10 de dezembro de 2012 | 13h26

 

Em 1988, Ermano Olmi venceu o Festival de Veneza com essa estupenda parábola cristã, A Lenda do Santo Beberrão. Na abertura do Festival de 2008, festejando os 20 anos do Leão de Ouro obtido, Olmi reapresentou seu filme, agora em cópia restaurada, no Campo de San Polo, no centro histórico de Veneza, na abertura simbólica do festival daquele ano.

Agora, o filme sai em DVD pela Lume. É uma ocasião de rever esse trabalho extraordinário, de um cineasta veterano (Olmi nasceu em 1931) e ainda em franca atividade. Há pouco, apresentou seu filme mais recente, La Città di Cartone (A Cidade de Papelão), em que, ainda uma vez, olha para os mais humildes, desta vez os imigrantes africanos numa Europa intolerante e fechada em si mesma. Olmi é uma reserva moral. E, por que não dizer, uma reserva cinematográfica, em tempos tão medíocres.

O personagem principal é vivido pelo holandês Rutger Hauer, de Blade Runner. Ele é o mendigo alcoólatra que vaga pelas ruas de Paris e dorme sob as pontes do Sena. Um dia, alguém lhe dá uma soma em dinheiro, 200 francos, com a condição de que deve restituir a quantia à igreja de Santa Tereza de Lisieux no prazo de uma semana. Andreas Kartak é o nome do homem, saberemos depois, e o personagem baseia-se no livro autobiográfico do escritor austríaco Joseph Roth. O relato amolda-se à perfeição às ideias de Olmi sobre o pecado, o arrependimento e a remissão. É, obviamente, um filme cristão, mas não carola. Trata de seguir, de maneira inesperada, um trajeto possível de iluminação.

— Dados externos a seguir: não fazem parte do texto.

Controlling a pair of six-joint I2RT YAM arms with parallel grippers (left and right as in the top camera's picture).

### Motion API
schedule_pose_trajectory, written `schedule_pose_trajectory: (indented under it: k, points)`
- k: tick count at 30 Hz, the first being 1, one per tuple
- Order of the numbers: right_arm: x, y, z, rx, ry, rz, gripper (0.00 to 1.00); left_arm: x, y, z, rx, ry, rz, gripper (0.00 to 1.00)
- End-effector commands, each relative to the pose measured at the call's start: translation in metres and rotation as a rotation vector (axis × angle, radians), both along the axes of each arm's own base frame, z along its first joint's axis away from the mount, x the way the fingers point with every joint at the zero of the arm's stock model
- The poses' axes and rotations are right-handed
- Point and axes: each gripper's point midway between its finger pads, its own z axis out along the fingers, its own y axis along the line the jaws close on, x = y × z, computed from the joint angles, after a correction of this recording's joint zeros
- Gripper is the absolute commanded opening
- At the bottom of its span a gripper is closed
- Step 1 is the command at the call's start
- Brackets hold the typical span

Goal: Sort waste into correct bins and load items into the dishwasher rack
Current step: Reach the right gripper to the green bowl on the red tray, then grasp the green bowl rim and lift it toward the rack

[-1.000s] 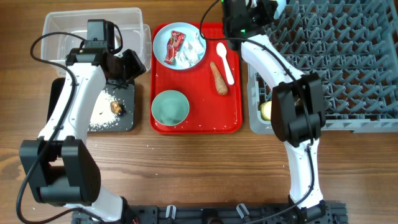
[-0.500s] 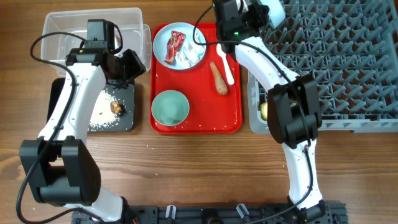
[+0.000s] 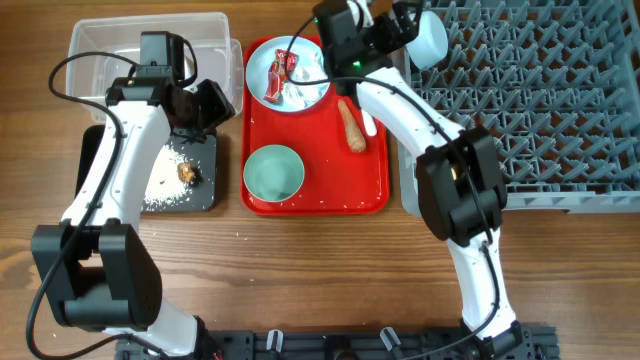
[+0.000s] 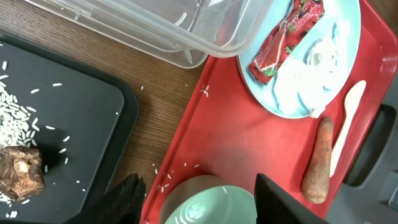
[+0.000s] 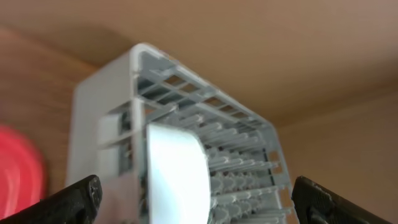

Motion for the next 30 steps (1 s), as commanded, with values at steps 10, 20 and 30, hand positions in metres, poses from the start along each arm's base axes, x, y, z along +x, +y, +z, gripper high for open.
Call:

A ideia é que o mendigo recebe o dinheiro, mas não como doação. É um empréstimo, cuja garantia é sua honra, talvez sua fé. Mas, enquanto ele o tiver em mãos, poderá recuperar sua dignidade. Na história, várias vezes Andreas tem a quantia e está decidido a restituí-la à santa, mas, de uma maneira ou de outra, algo acontece e ele não consegue fazê-lo. As situações se sucedem à maneira de uma parábola, sem um sentido realista obrigatório, na qual ele será confrontado com seu passado, inclusive com a mulher que foi causa indireta de sua desgraça atual.

O filme de Olmi é extremamente belo (ele é autor do extraordinário A Árvore dos Tamancos), mas nunca de uma beleza vazia. A estética, aqui, é colocada a serviço de ideias a serem discutidas, ou melhor, talvez: sentidas, uma vez que fé e iluminação não passam por categorias do discurso racional.

Desse modo, A Lenda do Santo Beberrão não é filme de proselitismo religioso. Ele trabalha com categorias do espírito, mas não as impõe à maneira de catequese ou de ameaça. Apenas sugere que existe alguma transcendência em qualquer vida, mesmo na vida miserável de um mendigo alcoólatra.